§ **Requirement**:
Below are some records; quote exactly the lines from the one that contains "Find knobby orange." through the one that contains "Check that the finger", inclusive, and no others.

§ **Data for analysis**:

┌──

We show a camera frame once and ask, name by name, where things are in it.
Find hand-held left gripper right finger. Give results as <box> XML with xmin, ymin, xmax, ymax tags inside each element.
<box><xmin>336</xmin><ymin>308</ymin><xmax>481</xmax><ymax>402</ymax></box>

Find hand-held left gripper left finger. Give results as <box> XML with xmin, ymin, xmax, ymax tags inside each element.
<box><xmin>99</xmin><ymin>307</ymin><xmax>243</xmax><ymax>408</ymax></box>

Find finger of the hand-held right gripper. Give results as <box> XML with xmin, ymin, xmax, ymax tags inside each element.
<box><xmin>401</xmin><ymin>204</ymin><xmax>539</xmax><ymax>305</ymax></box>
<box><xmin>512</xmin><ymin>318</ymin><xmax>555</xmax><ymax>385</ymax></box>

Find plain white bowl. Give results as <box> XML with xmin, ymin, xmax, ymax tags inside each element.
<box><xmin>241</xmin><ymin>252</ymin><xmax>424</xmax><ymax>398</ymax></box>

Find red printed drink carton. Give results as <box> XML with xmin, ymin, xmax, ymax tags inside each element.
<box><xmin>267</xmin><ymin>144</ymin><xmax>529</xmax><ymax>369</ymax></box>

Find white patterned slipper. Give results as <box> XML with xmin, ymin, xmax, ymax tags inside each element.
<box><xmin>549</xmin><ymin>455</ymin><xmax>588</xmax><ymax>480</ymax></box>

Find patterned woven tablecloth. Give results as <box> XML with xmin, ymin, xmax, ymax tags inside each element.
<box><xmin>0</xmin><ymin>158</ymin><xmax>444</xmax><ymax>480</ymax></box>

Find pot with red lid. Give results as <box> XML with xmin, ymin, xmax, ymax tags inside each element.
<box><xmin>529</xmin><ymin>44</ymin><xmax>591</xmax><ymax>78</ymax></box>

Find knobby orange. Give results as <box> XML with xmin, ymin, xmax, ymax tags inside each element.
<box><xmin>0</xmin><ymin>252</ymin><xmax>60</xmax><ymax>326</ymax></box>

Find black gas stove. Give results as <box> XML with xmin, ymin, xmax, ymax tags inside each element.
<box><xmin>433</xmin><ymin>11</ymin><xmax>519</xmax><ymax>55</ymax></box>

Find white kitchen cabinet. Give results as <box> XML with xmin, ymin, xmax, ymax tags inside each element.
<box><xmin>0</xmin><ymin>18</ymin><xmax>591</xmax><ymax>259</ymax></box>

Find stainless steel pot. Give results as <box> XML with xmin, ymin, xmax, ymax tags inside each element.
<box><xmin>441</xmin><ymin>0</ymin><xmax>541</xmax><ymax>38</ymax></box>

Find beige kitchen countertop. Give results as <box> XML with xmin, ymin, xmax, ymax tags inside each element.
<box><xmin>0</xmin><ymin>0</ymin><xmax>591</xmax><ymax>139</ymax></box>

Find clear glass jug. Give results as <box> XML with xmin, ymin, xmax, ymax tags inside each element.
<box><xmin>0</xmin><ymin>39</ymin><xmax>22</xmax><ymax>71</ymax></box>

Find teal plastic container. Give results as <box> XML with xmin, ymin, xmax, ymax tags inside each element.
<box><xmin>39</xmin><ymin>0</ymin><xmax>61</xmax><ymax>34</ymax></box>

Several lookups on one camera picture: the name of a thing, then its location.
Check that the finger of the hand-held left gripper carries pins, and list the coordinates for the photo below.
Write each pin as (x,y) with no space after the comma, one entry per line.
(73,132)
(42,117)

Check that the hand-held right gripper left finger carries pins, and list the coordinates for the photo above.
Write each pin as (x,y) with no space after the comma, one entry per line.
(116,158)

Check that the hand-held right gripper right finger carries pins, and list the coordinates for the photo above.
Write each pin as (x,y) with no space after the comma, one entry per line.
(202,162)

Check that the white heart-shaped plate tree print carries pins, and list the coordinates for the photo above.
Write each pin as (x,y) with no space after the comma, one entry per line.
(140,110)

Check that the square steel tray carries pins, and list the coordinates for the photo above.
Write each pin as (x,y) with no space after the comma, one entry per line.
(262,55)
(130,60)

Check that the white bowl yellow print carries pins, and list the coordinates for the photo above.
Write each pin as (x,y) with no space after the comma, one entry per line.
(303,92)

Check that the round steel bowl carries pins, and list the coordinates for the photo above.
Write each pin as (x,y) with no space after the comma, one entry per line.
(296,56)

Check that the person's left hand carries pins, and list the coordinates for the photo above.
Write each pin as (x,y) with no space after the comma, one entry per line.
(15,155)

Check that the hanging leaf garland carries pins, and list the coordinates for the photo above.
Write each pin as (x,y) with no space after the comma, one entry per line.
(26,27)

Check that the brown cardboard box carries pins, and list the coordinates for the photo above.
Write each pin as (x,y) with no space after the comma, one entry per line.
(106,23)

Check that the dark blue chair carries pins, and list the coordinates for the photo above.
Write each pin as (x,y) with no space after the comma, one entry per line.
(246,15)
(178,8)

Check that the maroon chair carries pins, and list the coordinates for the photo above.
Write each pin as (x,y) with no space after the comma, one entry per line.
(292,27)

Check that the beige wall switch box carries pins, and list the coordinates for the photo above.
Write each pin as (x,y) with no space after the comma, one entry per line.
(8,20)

└──

§ **Exercise output**:
Find knobby orange. Give results as <box> XML with xmin, ymin, xmax, ymax tags inside each element.
<box><xmin>0</xmin><ymin>252</ymin><xmax>60</xmax><ymax>326</ymax></box>

Find black gas stove. Give results as <box> XML with xmin, ymin, xmax, ymax tags inside each element.
<box><xmin>433</xmin><ymin>11</ymin><xmax>519</xmax><ymax>55</ymax></box>

Find white kitchen cabinet. Give results as <box> XML with xmin, ymin, xmax, ymax tags inside each element.
<box><xmin>0</xmin><ymin>18</ymin><xmax>591</xmax><ymax>259</ymax></box>

Find stainless steel pot. Give results as <box> XML with xmin, ymin, xmax, ymax tags inside each element.
<box><xmin>441</xmin><ymin>0</ymin><xmax>541</xmax><ymax>38</ymax></box>

Find beige kitchen countertop. Give results as <box> XML with xmin, ymin, xmax, ymax tags inside each element.
<box><xmin>0</xmin><ymin>0</ymin><xmax>591</xmax><ymax>139</ymax></box>

Find clear glass jug. Give results as <box> XML with xmin, ymin, xmax, ymax tags inside each element.
<box><xmin>0</xmin><ymin>39</ymin><xmax>22</xmax><ymax>71</ymax></box>

Find teal plastic container. Give results as <box> XML with xmin, ymin, xmax, ymax tags inside each element.
<box><xmin>39</xmin><ymin>0</ymin><xmax>61</xmax><ymax>34</ymax></box>

Several lookups on one camera picture: the name of a thing, then its location.
Check that the finger of the hand-held left gripper carries pins, and list the coordinates for the photo below.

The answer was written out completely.